Section 187(2) of the BNSS dismantles this carefully balanced scheme. It empowers even a non-jurisdictional Magistrate, potentially an Executive Magistrate, to authorize repeated remands within the first 40 or 60 days. This provision contradicts both the constitutional mandate and established criminal procedure, allowing a non-judicial officer to interfere in the judicial process.

Such empowerment of an Executive Magistrate to extend custody undermines judicial independence and violates the doctrine of functus officio, whereby a Magistrate who has passed the first remand order cannot exercise further powers in the same case.

6. Confinement “Only in Police Station” — A Practical Impossibility

The second proviso to Section 187(5) stipulates that no person shall be detained “otherwise than in a police station” under police custody or “otherwise than in a prison” under judicial custody.

This clause reflects a poor understanding of investigation dynamics. The purpose of police custody is to enable effective investigation — often requiring the accused’s presence at locations other than the police station (e.g., recovery sites, identification spots, or reconstruction venues).

By rigidly confining custody to the police station, the provision becomes impractical and self-contradictory. It could hinder lawful evidence collection and even conflict with Section 23 of the Bharatiya Sakshya Adhiniyam, 2023 (corresponding to Section 27 of the Indian Evidence Act, 1872).

7. The Constitutional Perspective: A Step Backwards

Section 187 of the BNSS violates key constitutional principles:

  • Article 22(2): By enabling non-judicial magistrates to authorize extended detention, it erodes judicial control over custody.
  • Article 21: By expanding police custody duration, it threatens personal liberty and due process.
  • Article 50: By merging judicial and executive functions, it subverts the doctrine of separation of powers.

This section, in its present form, represents a constitutional regression rather than procedural reform.

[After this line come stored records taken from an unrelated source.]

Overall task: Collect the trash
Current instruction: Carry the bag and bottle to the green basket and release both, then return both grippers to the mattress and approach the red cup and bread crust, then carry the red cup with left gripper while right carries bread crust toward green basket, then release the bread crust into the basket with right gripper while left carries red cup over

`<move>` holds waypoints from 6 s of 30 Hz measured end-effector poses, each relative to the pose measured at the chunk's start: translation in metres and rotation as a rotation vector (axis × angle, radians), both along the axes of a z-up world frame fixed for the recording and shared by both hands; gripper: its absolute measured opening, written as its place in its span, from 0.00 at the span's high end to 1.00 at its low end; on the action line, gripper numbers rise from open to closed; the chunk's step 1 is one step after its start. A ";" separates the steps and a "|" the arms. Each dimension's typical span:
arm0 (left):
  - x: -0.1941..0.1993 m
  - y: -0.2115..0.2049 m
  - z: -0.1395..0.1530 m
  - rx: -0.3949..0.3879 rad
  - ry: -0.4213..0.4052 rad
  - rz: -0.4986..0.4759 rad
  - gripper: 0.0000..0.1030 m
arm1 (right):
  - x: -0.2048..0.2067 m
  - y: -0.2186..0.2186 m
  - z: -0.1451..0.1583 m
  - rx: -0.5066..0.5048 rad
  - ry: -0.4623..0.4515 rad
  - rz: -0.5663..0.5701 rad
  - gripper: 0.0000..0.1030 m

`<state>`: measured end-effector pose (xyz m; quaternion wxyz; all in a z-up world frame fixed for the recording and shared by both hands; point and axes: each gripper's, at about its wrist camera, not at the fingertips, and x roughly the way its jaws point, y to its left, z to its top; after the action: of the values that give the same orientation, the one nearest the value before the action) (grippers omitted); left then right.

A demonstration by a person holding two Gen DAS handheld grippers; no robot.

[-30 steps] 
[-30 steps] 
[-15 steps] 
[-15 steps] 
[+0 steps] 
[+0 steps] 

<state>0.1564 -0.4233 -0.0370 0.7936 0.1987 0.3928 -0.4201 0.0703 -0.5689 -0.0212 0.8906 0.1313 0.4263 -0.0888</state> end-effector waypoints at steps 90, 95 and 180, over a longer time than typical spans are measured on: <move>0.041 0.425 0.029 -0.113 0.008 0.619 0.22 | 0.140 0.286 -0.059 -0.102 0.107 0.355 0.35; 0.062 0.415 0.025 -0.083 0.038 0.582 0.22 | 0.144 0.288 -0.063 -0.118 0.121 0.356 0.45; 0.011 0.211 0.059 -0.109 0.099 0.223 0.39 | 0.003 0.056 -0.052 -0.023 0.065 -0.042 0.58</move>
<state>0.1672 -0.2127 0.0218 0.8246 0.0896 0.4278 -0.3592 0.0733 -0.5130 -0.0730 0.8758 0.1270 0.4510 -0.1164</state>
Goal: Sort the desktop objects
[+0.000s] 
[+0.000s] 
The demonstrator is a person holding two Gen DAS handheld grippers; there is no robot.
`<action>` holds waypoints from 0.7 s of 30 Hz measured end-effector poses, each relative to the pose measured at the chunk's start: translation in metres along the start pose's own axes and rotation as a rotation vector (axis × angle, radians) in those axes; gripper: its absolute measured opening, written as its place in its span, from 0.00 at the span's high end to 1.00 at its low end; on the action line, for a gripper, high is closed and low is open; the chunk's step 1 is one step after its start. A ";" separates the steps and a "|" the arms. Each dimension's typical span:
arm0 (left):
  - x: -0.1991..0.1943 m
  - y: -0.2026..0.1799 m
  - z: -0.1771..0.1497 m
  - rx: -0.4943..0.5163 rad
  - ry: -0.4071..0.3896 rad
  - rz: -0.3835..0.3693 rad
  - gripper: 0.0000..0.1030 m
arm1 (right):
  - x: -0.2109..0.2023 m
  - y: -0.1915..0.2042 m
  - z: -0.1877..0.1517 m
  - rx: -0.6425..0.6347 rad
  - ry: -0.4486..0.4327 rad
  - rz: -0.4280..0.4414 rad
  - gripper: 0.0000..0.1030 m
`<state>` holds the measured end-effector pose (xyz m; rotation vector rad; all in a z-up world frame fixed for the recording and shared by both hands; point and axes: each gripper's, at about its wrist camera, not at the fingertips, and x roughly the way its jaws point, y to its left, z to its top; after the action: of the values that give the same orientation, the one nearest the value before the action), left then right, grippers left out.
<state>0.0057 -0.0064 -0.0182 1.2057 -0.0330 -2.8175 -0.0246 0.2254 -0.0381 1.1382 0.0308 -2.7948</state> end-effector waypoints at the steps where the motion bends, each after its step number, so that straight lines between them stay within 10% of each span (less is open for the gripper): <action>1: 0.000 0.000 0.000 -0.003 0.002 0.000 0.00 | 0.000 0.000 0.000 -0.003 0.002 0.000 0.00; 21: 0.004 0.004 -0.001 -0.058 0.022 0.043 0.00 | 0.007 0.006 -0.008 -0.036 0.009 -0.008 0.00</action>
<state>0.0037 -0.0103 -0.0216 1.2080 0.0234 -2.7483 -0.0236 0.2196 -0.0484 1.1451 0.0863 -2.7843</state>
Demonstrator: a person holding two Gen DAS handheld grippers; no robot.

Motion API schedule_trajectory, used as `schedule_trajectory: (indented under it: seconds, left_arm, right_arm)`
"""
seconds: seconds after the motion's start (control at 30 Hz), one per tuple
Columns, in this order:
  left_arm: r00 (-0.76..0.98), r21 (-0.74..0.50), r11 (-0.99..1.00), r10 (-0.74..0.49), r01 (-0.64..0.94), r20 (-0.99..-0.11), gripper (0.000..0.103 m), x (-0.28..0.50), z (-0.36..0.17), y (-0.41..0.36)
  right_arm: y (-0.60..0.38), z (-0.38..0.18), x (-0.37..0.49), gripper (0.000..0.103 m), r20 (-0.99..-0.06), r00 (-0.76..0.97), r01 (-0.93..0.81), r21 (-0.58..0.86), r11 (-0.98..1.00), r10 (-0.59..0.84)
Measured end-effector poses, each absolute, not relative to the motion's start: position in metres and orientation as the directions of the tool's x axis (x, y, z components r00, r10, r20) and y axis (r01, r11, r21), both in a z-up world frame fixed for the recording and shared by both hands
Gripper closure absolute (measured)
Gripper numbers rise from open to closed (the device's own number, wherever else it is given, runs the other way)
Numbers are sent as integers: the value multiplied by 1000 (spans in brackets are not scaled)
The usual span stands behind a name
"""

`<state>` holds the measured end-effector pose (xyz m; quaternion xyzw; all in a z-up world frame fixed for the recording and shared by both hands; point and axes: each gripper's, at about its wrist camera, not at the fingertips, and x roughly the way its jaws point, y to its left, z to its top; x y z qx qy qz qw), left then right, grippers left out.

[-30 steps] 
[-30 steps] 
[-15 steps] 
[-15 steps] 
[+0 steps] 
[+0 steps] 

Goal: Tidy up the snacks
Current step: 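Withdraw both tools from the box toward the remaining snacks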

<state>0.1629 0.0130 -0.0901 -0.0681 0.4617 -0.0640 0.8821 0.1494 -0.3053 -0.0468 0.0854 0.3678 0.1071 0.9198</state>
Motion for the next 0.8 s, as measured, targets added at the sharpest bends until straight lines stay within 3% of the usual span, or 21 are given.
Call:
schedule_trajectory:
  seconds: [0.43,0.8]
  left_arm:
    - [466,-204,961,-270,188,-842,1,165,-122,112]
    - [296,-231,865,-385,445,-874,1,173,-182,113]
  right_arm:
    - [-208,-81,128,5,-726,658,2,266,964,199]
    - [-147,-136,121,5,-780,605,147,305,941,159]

8. Conclusion: A Case for Legislative Reconsideration

Section 187 of the BNSS, though intended to streamline investigation procedures, introduces fundamental infirmities that weaken constitutional protections and judicial oversight. It extends police powers, narrows judicial discretion, and undermines the structural safeguards embedded in the Cr.P.C.

True reform should enhance efficiency without compromising liberty. The deletion of “Judicial” from “Magistrate,” the extended window for police custody, and the empowerment of non-jurisdictional magistrates are all steps in the wrong direction.

Unless amended, Section 187 risks constitutional invalidation for violating the basic tenets of criminal justice.

Disclaimer

The views and opinions expressed in this article are solely those of the author, R.K. Samyal, Advocate, based on his independent legal interpretation of the Bharatiya Nagarik Suraksha Sanhita, 2023. They do not represent the views of any institution, forum, or organization with which the author is associated. This article is intended solely for educational and analytical purposes and should not be construed as legal advice.